All dog owners who frequent areas where there are other dogs present will observe a dog fight or have their dog in a fight sooner or later. Even the most passive dogs will be attacked from time to time by other dogs, either while they are being walked or while they are loose in a dog park or another area. Additionally, your dog coming into contact with other dogs that are not leashed, are running loose or are not friendly can pose serious threats to your dog, who might be completely innocent of instigating a fight but finds themselves being attacked and is attempting to defend themselves. No matter what the reason, a dogfight is a very traumatic and scary situation for human beings, as the chaos of the situation or the horrible vision of seeing your pet fighting will generally be very upsetting. In addition to the emotional trauma of seeing your pet in a fight, dogs that are engaged are in defense or attack mode, and will usually not be able to differentiate between their owners and the attacker. This means that when you try to break up a dogfight you may be bitten by the other dog, or potentially even be bitten by your own dog.
The best advice if you find yourself witnessing a dogfight is to not get directly involved, as the potential to be bitten is far too great. However, if one of the fighting dogs is your pet, most people’s natural reaction is to attempt to intervene in order to save their dog. While this does put you in danger, having an understanding on how to effectively break up the fight while minimizing your potential to be bitten is crucial. The following steps should be memorized by dog owners, so that they are automatic and will be second-nature if your dog gets into a fight:
- Stay calm. Do not attempt to grab the attacking dog’s mouth to stop them from biting your dog. If you do, chances are quite high that you will be bitten yourself. Additionally, if you panic and attempt to grab at your own dog, you may be bitten by your own pet.
- Douse the dogs with water. If there is a water bucket or a hose nearby, spray the dogs with water. This will sometimes break up the fight while keeping you at a safe distance.
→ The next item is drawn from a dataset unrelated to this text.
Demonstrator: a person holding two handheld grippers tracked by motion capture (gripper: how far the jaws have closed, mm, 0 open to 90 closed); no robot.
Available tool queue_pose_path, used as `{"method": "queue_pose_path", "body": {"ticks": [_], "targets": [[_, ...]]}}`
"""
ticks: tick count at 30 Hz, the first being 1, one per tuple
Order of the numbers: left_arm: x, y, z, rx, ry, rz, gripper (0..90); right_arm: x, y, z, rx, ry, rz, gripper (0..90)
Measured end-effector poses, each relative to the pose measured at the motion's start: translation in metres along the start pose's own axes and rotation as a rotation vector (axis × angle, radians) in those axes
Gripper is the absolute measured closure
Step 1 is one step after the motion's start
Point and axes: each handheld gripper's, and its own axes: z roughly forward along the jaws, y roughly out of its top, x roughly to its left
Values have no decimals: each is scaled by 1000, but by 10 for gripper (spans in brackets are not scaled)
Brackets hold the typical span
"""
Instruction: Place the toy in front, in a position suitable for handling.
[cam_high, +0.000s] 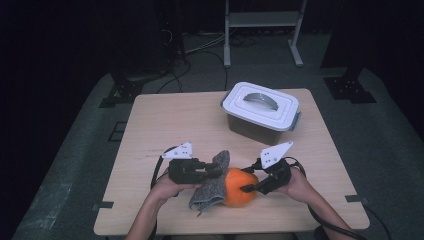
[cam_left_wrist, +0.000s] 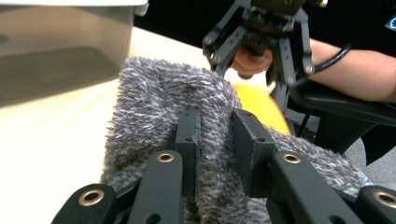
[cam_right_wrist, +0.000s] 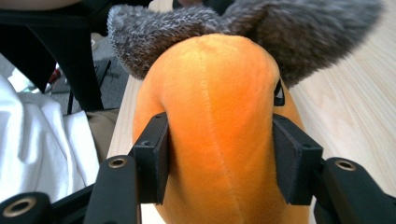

- Do not try to pick your dog up. If you pick up your dog when they are being attacked by another dog, the chances are the attacker will begin jumping on you to attempt to bite your dog. You will find yourself being attacked by the dog that was attacking yours. If you do find yourself in this situation and the attacker is attempting to jump onto you or bite you, sharply thrust your knee into the attacker’s chest or face. Do not attempt to push the attacking dog away with your hands or you will probably be bitten.
- Apply the “wheelbarrow technique.” This is a technique of disrupting the dog’s balance by grabbing them just in front of their hind legs and lifting them up. By placing all of the dog’s weight onto their front legs, their balance will be disrupted and they will stop attacking. The problem is that if you are alone and another person is not present to lift up the other dog in a wheelbarrow technique, you only disable the defense of your own dog. If you are able to enlist the help of another human, instruct them to lift up the hind-quarters of the other dog to separate them. If there are no other humans, use the leash from your own pet to loop around the attacker’s hind quarters and lift the dog using it.
Dogfights happen very quickly, and without much that can be recognized by humans as a “signal” that will prepare you for a fight. The best bet is to be as prepared as possible in the even that a fight could happen at any time, and understand what to do if it does. To reiterate, the safest strategy is to not get involved as you run a very great risk of being bitten, but if you must get involved, use the “wheelbarrow technique” to diffuse the situation as much as possible.